Like countless other people in South Africa, I have invested in an Inverter with a Lithium battery. The battery is a significant part of this investment, so it is essential to get as much runtime out of a single charge as possible.
My inverter is connected to my DB board, meaning all the sockets and appliances in my house are powered by the inverter during a power outage, which, in South Africa, happens frequently and for hours at a time.
Having “always on” power in all the sockets is great and super convenient, but not always smart. As winter encroaches, we start plugging in appliances that draw substantial amounts of power, like electric heaters and blankets. Some electric heaters can draw up to 2 kilowatts of power per hour. Given that the typical inverter system is paired to a 5-kilowatt battery, which means a single electric heater can almost drain the entire capacity in just two hours.
To solve this problem, I built a “smart extension cord” that turns off when the power fails and turns back on once the power returns.
Sure, you can manually turn off the heater when the power fails, but this is not so easy for appliances with hard-to-reach plugs, like power-hungry dishwashers & washing machines.
Another obvious solution is to split your supply in your house into essential and non-essential, and only run the essential circuits through the inverter. Easier said than done, as most houses do not have separate wiring for essential and non-essential plugs, other than geysers and stoves.
So how can we make this easy, so we don’t drain the inverter battery with high-demand appliances that may be left on inadvertently during periods of power unavailability?
There are costly solutions available that require an electrician to install, like the Sonoff Loadshedder. Alternatively, you can configure a scene using the Ewelink or Google Home apps, but all these solutions require an active internet connection and keep your data on a third-party server in the cloud.
The solution I built at home does not use any cloud servers and does not require an active Internet connection. I already have a Raspberry Pi running in my house, connected to my SunSynk inverter, so I am using this to trigger on and off signals to my electric heater when the power fails and returns.
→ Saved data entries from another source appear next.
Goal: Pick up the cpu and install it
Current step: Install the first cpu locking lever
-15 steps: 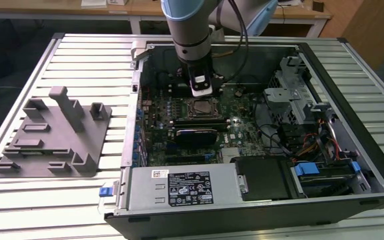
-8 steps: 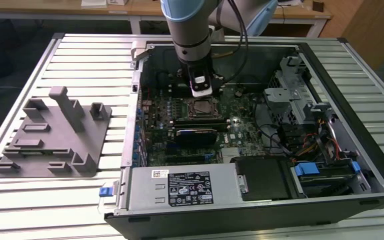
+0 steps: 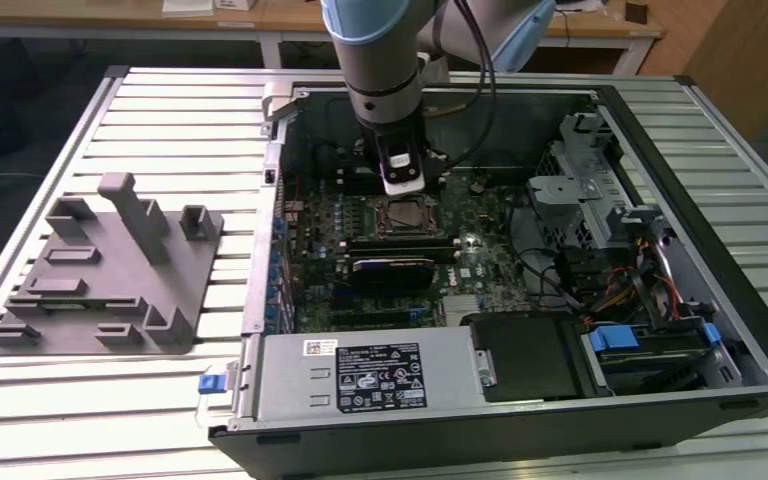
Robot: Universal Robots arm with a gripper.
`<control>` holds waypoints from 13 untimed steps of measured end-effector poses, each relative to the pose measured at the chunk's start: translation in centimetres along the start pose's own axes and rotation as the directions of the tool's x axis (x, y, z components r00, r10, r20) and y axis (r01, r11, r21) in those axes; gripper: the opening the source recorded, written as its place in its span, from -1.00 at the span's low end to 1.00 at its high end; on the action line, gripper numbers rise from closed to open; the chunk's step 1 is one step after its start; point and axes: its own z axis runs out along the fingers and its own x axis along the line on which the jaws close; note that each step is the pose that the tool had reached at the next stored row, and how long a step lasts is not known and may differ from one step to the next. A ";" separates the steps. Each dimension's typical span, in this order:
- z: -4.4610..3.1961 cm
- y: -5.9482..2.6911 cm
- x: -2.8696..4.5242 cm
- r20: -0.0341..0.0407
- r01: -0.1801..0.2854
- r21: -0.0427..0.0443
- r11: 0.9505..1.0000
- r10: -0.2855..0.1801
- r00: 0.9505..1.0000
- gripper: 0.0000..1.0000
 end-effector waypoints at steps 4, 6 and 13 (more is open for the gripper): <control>0.09 -0.05 0.00 0.001 0.001 0.002 1.000 -0.001 1.000 -0.79; 0.13 -0.07 -0.01 0.001 0.000 0.001 1.000 0.000 1.000 -0.79; 0.13 -0.12 -0.03 -0.014 -0.008 -0.030 1.000 0.007 1.000 -0.79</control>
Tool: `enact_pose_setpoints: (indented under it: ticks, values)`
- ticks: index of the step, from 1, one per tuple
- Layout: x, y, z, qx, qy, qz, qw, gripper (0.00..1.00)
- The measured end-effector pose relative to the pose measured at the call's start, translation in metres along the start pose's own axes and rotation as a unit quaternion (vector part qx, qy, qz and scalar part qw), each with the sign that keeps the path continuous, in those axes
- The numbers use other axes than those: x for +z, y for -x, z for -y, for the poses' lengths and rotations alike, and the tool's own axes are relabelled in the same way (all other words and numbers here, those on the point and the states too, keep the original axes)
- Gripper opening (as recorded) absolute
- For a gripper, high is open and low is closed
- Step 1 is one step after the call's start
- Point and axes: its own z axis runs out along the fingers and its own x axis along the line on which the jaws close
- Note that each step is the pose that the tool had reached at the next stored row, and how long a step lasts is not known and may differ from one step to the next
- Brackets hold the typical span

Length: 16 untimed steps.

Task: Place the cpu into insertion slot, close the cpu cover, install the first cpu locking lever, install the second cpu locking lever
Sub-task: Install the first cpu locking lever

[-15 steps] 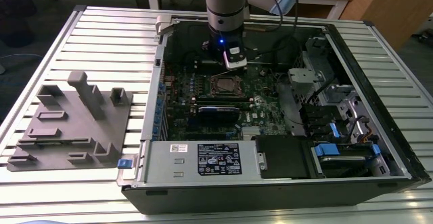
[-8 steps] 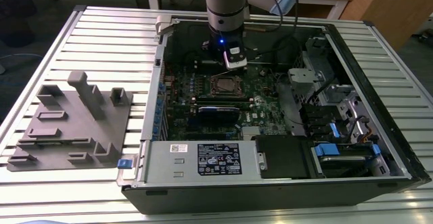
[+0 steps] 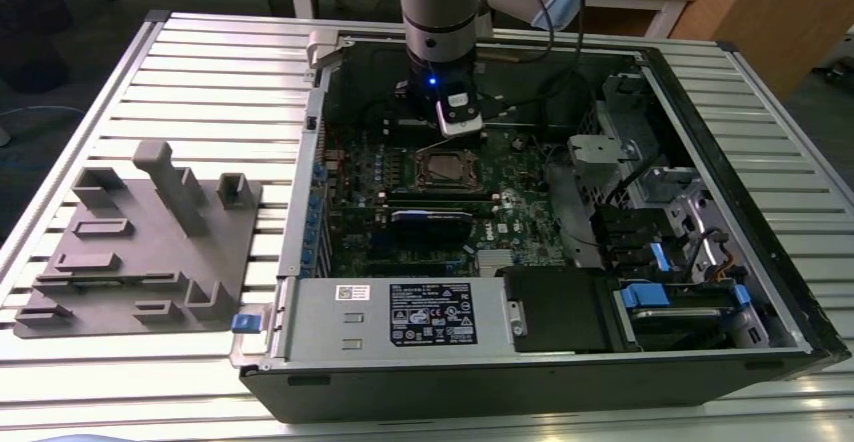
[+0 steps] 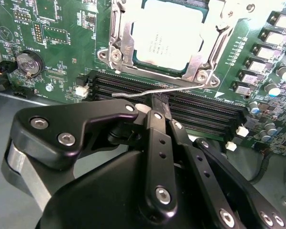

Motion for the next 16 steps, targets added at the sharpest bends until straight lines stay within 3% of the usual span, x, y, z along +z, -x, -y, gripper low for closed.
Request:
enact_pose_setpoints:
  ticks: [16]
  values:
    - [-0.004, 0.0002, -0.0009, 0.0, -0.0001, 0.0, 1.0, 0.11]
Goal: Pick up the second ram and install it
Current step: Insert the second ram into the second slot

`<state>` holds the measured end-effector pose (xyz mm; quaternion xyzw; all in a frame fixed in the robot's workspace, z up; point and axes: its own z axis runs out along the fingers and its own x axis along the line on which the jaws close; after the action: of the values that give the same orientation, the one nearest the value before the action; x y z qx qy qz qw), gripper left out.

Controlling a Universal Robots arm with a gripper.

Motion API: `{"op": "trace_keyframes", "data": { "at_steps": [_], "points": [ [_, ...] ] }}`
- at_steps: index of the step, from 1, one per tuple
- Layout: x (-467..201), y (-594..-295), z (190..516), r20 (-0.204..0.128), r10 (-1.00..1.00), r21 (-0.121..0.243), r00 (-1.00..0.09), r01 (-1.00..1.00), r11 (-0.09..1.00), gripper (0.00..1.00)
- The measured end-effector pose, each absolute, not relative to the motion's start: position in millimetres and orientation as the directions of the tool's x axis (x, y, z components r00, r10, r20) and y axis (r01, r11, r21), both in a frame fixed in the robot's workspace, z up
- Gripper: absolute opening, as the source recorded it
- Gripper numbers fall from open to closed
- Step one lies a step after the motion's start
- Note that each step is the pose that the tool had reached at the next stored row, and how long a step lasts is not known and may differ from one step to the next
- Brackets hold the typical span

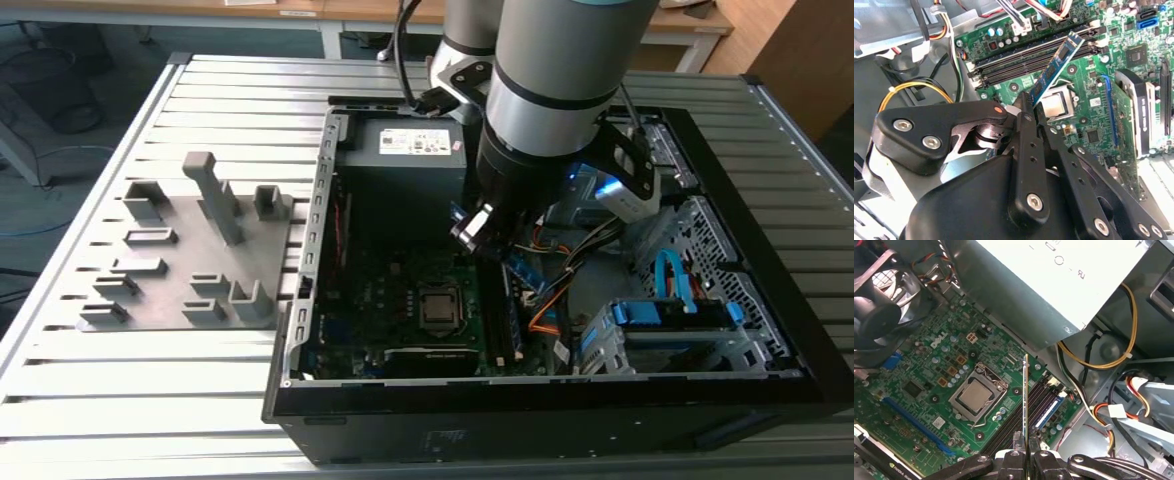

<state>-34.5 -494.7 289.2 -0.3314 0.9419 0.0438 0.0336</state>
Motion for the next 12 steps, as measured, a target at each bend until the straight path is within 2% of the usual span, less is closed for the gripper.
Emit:
{"op": "trace_keyframes", "data": {
  "at_steps": [12],
  "points": [
    [-34.5,-494.7,289.1,-0.092,-0.578,0.06,-0.811,-0.584,0.809,0.14]
  ]
}}
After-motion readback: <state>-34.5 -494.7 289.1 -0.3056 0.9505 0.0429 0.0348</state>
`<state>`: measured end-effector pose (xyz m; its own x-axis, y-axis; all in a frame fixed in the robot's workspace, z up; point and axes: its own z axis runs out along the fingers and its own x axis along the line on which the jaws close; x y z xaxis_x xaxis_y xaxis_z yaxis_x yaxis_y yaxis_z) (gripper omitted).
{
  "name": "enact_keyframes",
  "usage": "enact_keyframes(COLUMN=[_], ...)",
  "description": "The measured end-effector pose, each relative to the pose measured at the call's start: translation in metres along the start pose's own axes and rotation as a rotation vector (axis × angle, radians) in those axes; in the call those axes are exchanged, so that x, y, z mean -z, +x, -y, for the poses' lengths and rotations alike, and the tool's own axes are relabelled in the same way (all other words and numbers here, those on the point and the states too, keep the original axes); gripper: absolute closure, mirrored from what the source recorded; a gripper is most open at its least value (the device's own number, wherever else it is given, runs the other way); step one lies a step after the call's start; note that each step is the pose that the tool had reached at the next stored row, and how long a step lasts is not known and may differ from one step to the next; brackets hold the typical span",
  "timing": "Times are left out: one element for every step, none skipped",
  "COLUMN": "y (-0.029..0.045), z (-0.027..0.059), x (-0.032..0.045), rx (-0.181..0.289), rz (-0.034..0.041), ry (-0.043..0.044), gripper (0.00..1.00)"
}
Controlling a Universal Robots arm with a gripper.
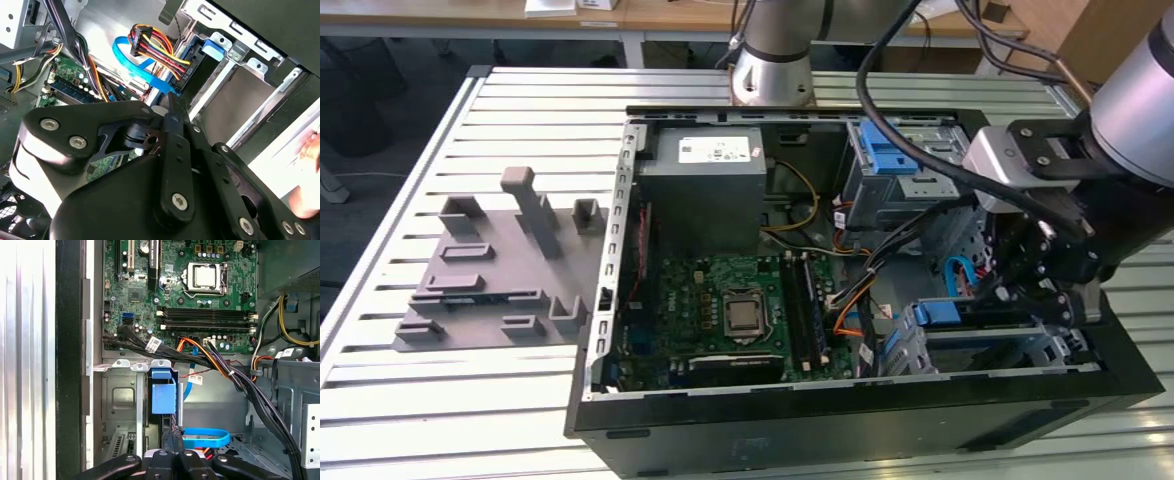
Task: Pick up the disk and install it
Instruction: 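Insert the second disk wire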
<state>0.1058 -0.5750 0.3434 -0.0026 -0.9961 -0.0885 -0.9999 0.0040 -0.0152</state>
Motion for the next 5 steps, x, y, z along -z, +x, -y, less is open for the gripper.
enact_keyframes(y=[0.0, 0.0, -0.0001, -0.0002, -0.0002], z=[0.0, 0.0, 0.0, 0.0, 0.0], x=[0.0003, 0.0008, 0.0013, 0.0017, 0.0019], rx=[0.0, 0.0, 0.0, 0.0, 0.0], rz=[0.0, -0.0003, -0.0003, -0.0001, 0.0], ry=[0.0, 0.0, 0.0, 0.0, 0.0], gripper=[0.89, 0.89, 0.89, 0.89, 0.89])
To make this work, I used a Shelly 1 smart relay. These are tiny, and relatively inexpensive. You can get hold of one online for around R270.
The advantage of using a Shelly relay is that besides being controllable via a mobile app, it also runs a local webserver on the device itself, meaning it has a locally available API. Once configured, you can make a simple API call to enable or disable the relay inside the unit.
Wiring it up was easy as well, as clear wiring diagrams for various scenarios are available online. I put the Shelly unit inside a plug box and attached a short lead. This “smart extension cord” is then plugged in between the electric heater and the wall socket.
The final step was to modify the existing code on my Raspberry Pi to call the API whenever it detects a power failure or the resumption of power. So, every time the power fails, and my electric heater happens to be on, it will automatically switch off as if the wall socket was turned off manually. Once the power returns, the smart socket turns back on.
I plan on building more of these units and will be installing one behind the dishwasher, the washing machine, etc. In all those hard-to-reach places.
If you know how to program, you can go much further. For example, I recently bought a “smart” panel heater from Builders Warehouse. This panel heater only consumes 400W, so I am happy to let it run all day whilst I am working at my desk. It comes with a Sonoff controller built in, so it is straight forward to program it to turn on at 8 am and off again at 5 pm, weekdays only. I took this a step further, and automated this heater to also turn off when the power fails. I programmed it to only turn back on if the power resumes and the outside temperature is below 18 degrees. This prevents it from needlessly turning on when it is not required.
Please note, whenever working with 220v electricity, always ensure all safety precautions are adhered to, and get an electrician to check your work. If the installation is permanent, then a CoC must be obtained.